Rapida identificazione dei batteri Gram-negativi dal sangue brodo di coltura Uso MALDI-TOF

Published: May 28, 2014 doi: 10.3791/51663
Automatic Translation
1, 1, 1, 1, 1,2,3, 1,3
1Centre for Infectious Diseases and Microbiology Laboratory Services, Institute of Clinical Pathology and Medical Research, Westmead Hospital, 2Centre for Research Excellence in Critical Infection, Westmead Millennium Institute, Westmead Hospital, 3Sydney Emerging Infectious Diseases Institute, University of Sydney, Westmead Hospital

Summary

L'applicazione di desorbimento laser assistita da matrice tempo / ionizzazione di volo (MALDI-TOF) spettrometria di massa (MS) direttamente emocoltura brodo velocizza l'identificazione dei batteri. Il metodo proposto è un metodo rapido e affidabile per l'identificazione dei batteri Gram negativi direttamente dalla cultura sangue brodo.

Abstract

Un ruolo importante del laboratorio di microbiologia clinica è quello di fornire una rapida identificazione dei batteri che causano infezioni flusso sanguigno. L'identificazione tradizionale richiede la sub-cultura del segnalato brodo di coltura di sangue con l'identificazione disponibili solo dopo colonie su agar solido hanno maturato. MALDI-TOF MS è un metodo rapido affidabile per l'identificazione della maggioranza dei batteri clinicamente rilevanti quando applicato colonie su supporti solidi. L'applicazione di MALDI-TOF MS direttamente alla cultura del sangue brodo è un approccio interessante in quanto ha il potenziale di accelerare l'identificazione delle specie di batteri e migliorare la gestione clinica. Tuttavia, un problema importante da superare è la rimozione pre-analisi di interferenti resine, proteine ​​e di emoglobina contenute nei campioni di sangue di cultura che, se non rimosso, interferiscono con la MS spettri e può portare a punteggi di identificazione discriminazione insufficienti o bassi. Inoltre è necessario concentrare Bacteria per sviluppare spettri di qualità sufficiente. Il metodo presentato descrive la concentrazione, la purificazione e l'estrazione dei batteri Gram-negativi che consentano l'identificazione precoce dei batteri da un segnalata cultura sangue brodo.

Introduction

I pazienti con infezione sangue (BSI) a causa di batteri continuano ad avere alta mortalità in ospedale, che vanno 6-48% 1. La consegna di un adeguato antibiotica empirica promuove la sopravvivenza e nel sottogruppo di pazienti con sepsi grave, ogni ora di ritardo alla terapia appropriata è correlato alla diminuzione della sopravvivenza 2,3. Di conseguenza, un obiettivo chiave del laboratorio clinico è quello di rilevare rapidamente, identificare e comunicare la presenza di batteri nelle colture di sangue per informare le decisioni cliniche. È stato dimostrato che il laboratorio microbiologia ha la più grande influenza sulla terapia antimicrobica al momento di segnalare la colorazione di Gram 4 e recentemente, uno studio d'osservazione ha dimostrato che il tempo desorbimento laser assistita dalla matrice / ionizzazione di volo spettrometria di massa (MALDI-TOF MS) eseguita direttamente sul brodi di coltura di sangue influenzare la prescrizione in oltre un terzo di BSI causate da batteri Gram-negativi 5.

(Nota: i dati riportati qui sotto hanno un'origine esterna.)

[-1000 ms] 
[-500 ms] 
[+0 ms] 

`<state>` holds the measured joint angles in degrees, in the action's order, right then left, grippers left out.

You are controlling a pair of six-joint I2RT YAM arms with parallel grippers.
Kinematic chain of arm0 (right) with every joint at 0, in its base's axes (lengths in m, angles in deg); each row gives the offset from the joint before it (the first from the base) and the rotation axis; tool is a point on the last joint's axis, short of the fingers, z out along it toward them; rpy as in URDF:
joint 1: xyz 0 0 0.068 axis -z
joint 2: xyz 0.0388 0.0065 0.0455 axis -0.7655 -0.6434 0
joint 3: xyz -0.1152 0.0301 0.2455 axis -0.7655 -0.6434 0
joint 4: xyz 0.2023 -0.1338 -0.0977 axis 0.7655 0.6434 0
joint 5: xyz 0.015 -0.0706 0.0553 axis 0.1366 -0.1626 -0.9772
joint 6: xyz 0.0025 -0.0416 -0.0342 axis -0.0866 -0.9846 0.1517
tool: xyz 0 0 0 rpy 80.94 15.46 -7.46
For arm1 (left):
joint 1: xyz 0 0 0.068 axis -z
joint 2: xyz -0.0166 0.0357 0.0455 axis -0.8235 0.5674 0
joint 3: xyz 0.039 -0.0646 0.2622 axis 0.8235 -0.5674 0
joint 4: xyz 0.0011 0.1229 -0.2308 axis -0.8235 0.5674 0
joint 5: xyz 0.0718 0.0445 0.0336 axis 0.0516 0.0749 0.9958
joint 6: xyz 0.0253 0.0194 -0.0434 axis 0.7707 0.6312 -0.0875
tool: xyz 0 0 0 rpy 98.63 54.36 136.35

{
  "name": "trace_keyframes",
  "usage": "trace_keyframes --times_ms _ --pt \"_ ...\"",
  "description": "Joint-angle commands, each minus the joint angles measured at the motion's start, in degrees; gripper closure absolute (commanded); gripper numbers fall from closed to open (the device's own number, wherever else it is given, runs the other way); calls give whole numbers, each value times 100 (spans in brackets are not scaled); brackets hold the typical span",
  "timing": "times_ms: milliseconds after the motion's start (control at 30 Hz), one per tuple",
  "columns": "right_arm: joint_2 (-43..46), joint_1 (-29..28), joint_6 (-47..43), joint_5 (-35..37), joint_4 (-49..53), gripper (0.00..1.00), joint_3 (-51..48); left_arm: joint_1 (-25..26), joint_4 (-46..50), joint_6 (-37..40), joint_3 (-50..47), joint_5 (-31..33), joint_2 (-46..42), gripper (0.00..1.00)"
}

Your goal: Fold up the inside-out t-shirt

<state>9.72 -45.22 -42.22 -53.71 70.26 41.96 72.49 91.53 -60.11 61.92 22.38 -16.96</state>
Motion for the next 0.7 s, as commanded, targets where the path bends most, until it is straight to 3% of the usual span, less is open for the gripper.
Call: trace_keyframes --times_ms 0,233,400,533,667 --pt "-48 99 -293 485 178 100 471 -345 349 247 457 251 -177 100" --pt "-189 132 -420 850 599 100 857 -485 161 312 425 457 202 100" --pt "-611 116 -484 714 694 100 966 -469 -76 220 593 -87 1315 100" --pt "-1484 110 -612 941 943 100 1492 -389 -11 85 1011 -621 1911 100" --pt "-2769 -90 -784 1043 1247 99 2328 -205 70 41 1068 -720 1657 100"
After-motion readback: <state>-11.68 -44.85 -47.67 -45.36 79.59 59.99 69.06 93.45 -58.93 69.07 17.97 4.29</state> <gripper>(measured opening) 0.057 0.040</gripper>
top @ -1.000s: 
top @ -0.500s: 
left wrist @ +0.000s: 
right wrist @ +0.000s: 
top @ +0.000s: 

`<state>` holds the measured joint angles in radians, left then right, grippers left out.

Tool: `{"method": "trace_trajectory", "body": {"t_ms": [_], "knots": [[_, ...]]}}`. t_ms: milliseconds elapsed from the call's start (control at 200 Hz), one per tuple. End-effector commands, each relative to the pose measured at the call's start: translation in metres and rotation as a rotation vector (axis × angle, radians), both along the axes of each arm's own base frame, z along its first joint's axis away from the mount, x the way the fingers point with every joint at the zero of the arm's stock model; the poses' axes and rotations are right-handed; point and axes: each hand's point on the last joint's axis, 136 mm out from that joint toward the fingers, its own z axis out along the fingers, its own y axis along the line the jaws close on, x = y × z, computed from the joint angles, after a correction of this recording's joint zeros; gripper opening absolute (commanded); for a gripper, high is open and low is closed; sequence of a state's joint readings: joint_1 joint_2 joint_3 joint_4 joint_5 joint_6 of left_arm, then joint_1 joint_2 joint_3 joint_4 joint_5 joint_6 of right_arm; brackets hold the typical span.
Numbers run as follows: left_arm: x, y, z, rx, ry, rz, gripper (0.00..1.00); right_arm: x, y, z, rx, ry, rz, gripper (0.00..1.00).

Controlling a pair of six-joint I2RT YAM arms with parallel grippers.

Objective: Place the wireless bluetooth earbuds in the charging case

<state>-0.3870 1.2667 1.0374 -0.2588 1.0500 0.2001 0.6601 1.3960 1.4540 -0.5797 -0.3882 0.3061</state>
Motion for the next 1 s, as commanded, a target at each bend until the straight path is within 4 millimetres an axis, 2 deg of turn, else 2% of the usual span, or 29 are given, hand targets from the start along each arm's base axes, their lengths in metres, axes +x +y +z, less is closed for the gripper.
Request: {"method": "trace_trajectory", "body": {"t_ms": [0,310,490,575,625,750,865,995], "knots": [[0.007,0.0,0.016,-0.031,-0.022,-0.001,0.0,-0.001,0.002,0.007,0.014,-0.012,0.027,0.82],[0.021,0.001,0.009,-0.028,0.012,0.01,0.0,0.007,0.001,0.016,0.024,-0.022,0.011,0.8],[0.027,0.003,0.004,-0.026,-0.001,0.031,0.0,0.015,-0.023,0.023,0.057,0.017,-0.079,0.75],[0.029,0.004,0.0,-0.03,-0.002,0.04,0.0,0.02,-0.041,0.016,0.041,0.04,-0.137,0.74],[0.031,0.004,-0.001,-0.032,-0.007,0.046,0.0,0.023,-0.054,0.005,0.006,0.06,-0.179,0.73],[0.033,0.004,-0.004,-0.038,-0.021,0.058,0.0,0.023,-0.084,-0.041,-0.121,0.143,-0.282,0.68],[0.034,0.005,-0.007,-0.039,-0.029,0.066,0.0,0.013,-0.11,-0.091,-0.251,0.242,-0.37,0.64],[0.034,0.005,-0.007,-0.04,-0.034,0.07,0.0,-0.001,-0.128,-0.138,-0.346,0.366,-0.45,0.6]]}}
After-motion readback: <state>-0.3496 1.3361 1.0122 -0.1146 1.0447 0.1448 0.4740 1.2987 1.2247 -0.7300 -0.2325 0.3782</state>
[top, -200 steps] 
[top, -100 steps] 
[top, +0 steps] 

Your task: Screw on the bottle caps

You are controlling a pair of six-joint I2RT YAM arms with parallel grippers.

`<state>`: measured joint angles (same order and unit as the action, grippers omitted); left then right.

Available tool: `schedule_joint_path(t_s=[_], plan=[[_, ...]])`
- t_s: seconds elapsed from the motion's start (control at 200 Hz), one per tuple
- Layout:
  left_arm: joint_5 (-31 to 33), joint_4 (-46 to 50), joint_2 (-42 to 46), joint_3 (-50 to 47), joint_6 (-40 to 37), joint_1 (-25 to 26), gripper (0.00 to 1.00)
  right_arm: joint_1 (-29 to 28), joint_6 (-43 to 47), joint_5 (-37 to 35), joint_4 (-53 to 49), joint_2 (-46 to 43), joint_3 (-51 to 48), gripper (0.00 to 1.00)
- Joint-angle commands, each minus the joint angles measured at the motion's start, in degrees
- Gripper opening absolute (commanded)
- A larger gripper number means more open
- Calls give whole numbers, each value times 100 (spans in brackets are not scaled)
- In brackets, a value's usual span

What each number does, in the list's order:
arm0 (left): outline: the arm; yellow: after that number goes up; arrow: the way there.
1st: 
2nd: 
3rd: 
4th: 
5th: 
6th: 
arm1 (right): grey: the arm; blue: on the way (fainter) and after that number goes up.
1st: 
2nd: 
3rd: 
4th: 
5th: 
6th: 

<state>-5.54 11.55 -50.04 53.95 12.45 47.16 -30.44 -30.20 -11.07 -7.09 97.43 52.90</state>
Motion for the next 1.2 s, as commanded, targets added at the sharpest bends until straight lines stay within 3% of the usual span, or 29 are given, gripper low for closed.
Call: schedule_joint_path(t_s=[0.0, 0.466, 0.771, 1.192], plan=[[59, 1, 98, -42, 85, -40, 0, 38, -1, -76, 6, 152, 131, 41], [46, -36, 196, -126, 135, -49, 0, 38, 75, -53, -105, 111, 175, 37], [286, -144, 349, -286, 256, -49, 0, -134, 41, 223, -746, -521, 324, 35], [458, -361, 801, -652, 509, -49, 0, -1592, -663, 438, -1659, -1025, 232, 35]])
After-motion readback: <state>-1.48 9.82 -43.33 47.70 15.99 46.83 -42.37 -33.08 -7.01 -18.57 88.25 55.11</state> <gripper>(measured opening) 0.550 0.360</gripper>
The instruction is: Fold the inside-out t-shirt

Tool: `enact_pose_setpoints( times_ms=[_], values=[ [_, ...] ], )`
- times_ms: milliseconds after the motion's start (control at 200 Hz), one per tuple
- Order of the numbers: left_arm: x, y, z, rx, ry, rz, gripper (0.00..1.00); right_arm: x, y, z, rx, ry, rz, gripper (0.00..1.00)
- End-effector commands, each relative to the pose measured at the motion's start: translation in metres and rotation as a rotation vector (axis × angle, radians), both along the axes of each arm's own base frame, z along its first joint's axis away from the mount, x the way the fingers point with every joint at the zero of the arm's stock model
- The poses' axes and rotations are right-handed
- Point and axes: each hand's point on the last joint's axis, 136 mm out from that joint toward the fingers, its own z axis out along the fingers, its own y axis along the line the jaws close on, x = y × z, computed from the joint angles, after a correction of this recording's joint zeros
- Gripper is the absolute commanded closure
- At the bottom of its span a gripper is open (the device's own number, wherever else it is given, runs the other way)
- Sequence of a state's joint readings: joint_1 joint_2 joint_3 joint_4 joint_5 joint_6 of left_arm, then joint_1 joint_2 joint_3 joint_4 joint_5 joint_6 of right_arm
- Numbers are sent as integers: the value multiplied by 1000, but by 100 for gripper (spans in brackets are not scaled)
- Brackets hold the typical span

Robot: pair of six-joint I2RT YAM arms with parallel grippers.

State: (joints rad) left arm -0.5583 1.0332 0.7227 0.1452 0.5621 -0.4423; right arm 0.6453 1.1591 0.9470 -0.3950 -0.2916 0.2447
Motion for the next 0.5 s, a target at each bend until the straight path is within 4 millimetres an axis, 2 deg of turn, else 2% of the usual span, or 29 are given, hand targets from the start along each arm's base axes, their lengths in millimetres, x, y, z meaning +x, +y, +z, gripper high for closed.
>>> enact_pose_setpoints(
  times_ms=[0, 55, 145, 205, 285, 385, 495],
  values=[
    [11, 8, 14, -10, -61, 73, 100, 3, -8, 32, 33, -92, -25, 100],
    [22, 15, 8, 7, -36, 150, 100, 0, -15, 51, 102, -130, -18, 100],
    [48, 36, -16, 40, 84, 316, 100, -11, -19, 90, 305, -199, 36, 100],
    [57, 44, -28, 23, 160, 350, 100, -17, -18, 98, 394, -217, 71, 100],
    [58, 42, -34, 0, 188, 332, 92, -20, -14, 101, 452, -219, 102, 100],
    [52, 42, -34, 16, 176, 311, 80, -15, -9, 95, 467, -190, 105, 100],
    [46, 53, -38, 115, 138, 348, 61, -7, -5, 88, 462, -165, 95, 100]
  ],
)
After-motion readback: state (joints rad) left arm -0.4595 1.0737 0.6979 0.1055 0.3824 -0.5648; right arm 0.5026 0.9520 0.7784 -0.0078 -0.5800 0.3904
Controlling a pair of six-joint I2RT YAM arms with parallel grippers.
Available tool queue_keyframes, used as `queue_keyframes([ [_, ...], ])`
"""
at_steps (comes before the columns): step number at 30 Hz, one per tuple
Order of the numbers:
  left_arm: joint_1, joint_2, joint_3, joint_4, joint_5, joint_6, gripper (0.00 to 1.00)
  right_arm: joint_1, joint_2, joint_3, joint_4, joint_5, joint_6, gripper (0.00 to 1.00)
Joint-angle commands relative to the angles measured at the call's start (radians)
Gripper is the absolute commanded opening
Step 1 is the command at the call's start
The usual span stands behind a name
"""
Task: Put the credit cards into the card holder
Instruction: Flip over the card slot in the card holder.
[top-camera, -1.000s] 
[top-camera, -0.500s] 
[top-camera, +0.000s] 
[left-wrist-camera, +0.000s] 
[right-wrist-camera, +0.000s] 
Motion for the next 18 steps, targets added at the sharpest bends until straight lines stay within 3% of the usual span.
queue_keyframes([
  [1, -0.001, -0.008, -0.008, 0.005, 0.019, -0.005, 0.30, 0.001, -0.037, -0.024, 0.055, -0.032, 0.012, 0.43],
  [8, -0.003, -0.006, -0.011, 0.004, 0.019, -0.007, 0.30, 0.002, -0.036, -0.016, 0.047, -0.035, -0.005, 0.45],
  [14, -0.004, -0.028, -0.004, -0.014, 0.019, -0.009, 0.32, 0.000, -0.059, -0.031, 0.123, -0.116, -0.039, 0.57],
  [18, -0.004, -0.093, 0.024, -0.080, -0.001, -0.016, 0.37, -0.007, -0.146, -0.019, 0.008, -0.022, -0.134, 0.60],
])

6,7. La tecnologia è ormai ben consolidata ed è stato integrato in molti laboratori per l'identificazione rapida e accurata dei microrganismi isolati su supporti 6,8 solida. L'applicazione diretta di MALDI-TOF MS alla cultura del sangue (BC) brodo che hanno segnalato "positivo" per i microrganismi appello a entrambi i medici e responsabili di laboratorio a causa della possibilità di ottenere la tempestiva individuazione dei microrganismi a basso costo.

L'utilità clinica di applicazione diretta di MALDI-TOF MS alla cultura del sangue brodo è stato limitato dalla vasta gamma di sensibilità osservati rispetto ai metodi di coltura fenotipica standard di base di identificazione, con i rapporti di identificazione successo dei batteri Gram-negativi che vanno 47-98,9 9-11%. La variazione di sensibilità probabilesi riferisce alla composizione aC brodo, concentrazione batterica iniziale, variazione nei metodi di preparazione del campione e la gamma di microrganismi Gram-negativi riscontrati in popolazioni di studio 9. Rispetto a questi altri protocolli pubblicati il ​​metodo qui presentato evita l'uso di etanolo, cloruro di ammonio o aggiuntivo (non a matrice) acetonitrile. Come risultato il pellet batterico rimanere vitali (fino al punto di estrazione delle proteine) consentendo potenziali metodi di prova sensibilità fenotipica da applicare direttamente a questi organismi in brodo. Inoltre, il metodo presentato ha dimostrato di essere poco costoso, affidabile e rapido con identificazione batterica disponibile entro 25 min delle emocolture Gram risultati della colorazione, con minime 'mani' tempo 12.

Questo metodo è un semplice protocollo spin-lisi in casa utilizzando estrazione acido formico applicato direttamente positivi brodi di coltura sangue per identificare Gram negativi bacteria con la tecnologia MALDI-TOF MS.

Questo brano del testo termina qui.